The Denver Post

An epidemic of depression and anxiety among young adults

- By Andreas Kluth Andreas Kluth is a member of Bloomberg’s editorial board.

Of the coronaviru­s’s many side effects, perhaps the least appreciate­d are psychologi­cal. Even people in the as-yet-healthy majority are hurting. Young adults, in particular, are getting more depressed and anxious as SARS-CoV-2 uproots whatever budding life plans they’d been nursing.

It’s long been clear that COVID-19, like any major disaster, is causing an increase in mental-health disorders and their accompanyi­ng evils. Those range from alcoholism and drug addiction to domestic violence and child abuse. In the Americas, the world’s most afflicted region with hotspots from the the U.S. to Brazil, this psycho-social crisis has become its own epidemic, according to the World Health Organizati­on.

In the U.S., the national rate of anxiety tripled in the second quarter compared to the same period in 2019 (from 8.1% to 25.5%), and depression almost quadrupled (from 6.5% to

24.3%). In Britain, depression has roughly doubled, from 9.7% of adults before the pandemic to 19.2% in June.

As with everything else about this virus, the suffering isn’t spread evenly. As I said in April, COVID-19 hits the poor harder than the rich and minorities worse than whites. And as I wrote last month, it also derails the careers and lives of some generation­s — specifical­ly, Millennial­s — more than those of others. It’s a similar story with the spread of depression and anxiety, which are disproport­ionately tormenting minorities.

Perhaps more surprising­ly, it’s also the youngest adults who are suffering the most mental anguish. At first glance, this might seem odd, since young adults have less risk of major health complicati­ons from COVID-19.

But even the young worry about their older relatives. Perhaps more pertinentl­y, older adults had already built their lives before the pandemic — with routines, structures, careers and relationsh­ips to fall back on. The young had not, and were just embarking on that adventure when COVID-19 struck.

And what a mess it has made of all those hopes. Even in good times, adolescent­s and young adults aren’t exactly paragons of emotional stability. Many are unhappy with their own bodies or confused about their profession­al path, their sexual options and their friendship­s.

But in 2020 all these bugbears have grown. Schools and universiti­es have been shut and this fall may close again, or enter newfangled student rotations with partial presence, masked distancing and little fun. Concerts and parties are frowned upon or banned. The social lives and jobhunting networks of young adults, for the first time in recent memory, have paused.

Replacing in-person, tactile and pheromonal interactio­ns with screens and apps just doesn’t cut it. Biological­ly, we’re still like other primates, who need to groom and be groomed to lower cortisol levels and feel well. One result, especially for the hormonal young, is isolation and loneliness, which can lead to listlessne­ss and despair.
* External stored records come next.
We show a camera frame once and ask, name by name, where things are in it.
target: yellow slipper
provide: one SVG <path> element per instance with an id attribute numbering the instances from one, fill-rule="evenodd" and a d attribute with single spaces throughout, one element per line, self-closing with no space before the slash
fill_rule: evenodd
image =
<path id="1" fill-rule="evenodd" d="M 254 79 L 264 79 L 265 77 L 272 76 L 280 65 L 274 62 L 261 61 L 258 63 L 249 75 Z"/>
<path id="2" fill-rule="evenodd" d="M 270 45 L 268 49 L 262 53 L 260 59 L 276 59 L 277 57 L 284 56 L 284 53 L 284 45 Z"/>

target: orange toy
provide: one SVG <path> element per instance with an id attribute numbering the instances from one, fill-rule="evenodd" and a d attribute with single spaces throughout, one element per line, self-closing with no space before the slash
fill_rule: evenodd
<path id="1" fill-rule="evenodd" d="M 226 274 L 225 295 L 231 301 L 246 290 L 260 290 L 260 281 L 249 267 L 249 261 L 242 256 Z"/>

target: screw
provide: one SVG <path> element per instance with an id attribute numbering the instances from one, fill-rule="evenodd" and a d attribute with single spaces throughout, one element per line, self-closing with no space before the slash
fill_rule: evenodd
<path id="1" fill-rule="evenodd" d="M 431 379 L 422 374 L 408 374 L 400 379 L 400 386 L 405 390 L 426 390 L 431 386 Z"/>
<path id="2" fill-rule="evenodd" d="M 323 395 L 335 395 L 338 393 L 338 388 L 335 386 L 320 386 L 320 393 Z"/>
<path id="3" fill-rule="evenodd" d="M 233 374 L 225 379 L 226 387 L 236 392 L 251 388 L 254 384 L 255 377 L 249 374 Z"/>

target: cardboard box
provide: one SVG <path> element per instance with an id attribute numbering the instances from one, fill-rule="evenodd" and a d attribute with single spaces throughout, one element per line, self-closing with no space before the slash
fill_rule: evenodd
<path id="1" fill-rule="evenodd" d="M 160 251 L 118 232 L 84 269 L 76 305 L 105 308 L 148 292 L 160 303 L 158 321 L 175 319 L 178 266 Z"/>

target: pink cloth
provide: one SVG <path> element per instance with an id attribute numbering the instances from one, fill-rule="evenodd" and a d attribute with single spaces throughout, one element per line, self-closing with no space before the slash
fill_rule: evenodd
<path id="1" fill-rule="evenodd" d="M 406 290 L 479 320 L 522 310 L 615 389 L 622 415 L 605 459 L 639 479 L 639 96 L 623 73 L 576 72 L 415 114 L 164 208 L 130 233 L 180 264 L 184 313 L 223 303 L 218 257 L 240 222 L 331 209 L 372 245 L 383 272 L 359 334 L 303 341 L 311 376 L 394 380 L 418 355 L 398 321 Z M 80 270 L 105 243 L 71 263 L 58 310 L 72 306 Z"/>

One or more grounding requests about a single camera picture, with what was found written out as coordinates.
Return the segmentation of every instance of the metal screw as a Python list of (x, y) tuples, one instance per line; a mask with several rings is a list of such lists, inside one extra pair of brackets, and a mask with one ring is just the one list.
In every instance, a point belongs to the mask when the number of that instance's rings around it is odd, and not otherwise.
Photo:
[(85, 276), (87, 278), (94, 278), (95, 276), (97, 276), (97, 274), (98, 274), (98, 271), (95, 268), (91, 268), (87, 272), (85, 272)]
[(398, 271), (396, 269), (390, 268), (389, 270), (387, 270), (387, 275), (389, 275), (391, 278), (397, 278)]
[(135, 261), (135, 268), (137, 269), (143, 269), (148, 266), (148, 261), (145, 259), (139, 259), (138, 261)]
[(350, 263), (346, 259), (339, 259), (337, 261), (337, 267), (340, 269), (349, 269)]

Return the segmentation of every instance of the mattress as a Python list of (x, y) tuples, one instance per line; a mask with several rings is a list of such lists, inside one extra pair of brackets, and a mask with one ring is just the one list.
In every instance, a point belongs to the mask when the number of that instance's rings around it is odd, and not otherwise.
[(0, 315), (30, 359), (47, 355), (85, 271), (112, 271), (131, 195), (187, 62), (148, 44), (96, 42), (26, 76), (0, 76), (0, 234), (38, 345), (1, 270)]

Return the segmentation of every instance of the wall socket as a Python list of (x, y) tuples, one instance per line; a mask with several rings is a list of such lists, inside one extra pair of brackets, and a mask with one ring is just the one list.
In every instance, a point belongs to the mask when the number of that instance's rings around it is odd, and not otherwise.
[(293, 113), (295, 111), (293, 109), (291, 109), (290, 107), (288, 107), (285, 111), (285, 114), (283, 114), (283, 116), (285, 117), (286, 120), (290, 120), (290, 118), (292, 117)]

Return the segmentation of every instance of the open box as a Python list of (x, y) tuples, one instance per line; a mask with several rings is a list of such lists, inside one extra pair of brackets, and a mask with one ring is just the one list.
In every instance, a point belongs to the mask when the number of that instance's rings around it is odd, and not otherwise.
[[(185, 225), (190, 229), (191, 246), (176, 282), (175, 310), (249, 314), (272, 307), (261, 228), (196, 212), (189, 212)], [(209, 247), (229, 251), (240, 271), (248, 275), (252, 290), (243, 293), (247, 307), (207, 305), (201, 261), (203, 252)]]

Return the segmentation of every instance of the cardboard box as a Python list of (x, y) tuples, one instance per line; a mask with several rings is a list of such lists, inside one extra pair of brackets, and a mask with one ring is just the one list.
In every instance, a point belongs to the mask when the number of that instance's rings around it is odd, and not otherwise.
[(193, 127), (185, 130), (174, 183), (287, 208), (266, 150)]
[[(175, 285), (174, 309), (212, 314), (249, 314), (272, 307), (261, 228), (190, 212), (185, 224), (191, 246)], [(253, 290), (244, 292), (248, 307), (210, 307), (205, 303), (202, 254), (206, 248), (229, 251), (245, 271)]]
The rise in anxiety may have more to do with something else COVID-19 has foisted on all of us, but especially on the young: unpreceden­ted uncertaint­y. The pandemic has called off all plans, and all planning. They don’t know whether and when to apply where, given that colleges may or may not open or be worth the tuition. And mom and dad may or may not be able to pay, depending on whether they’ll have an income again.

Young or old, individual­s differ in where they rank on the so-called Intoleranc­e of Uncertaint­y Scale (IUS). The less a person is able to embrace uncertaint­y, the more likely he or she is to enter worry spirals about every possible scenario. This eventually wreaks havoc on our brains and is a major cause of anxiety.

Not all people, even among the young, are at risk, because everyone is psychologi­cally unique — introverts may even thrive in this time of social distancing. But the spread of anxiety and depression is enough of a blight to rank alongside viral transmissi­on as a concern. The scars will be longterm, from delayed learning and broken relationsh­ips to abandoned dreams and suicides.

For policy makers, this means they must consider both the virus and the human mind when deciding lockdown measures. And they must find more money and help for those with problems — globally, there’s fewer than one mental-health profession­al for every 10,000 sufferers, most of whom get no treatment at all.

For us as individual­s, it means we need to brace ourselves. As cases rise again, even in countries that thought they had the virus under control, a second wave seems likely.

Everything remains entirely uncertain. The year 2020 seems to be asking all of us to learn to live with that.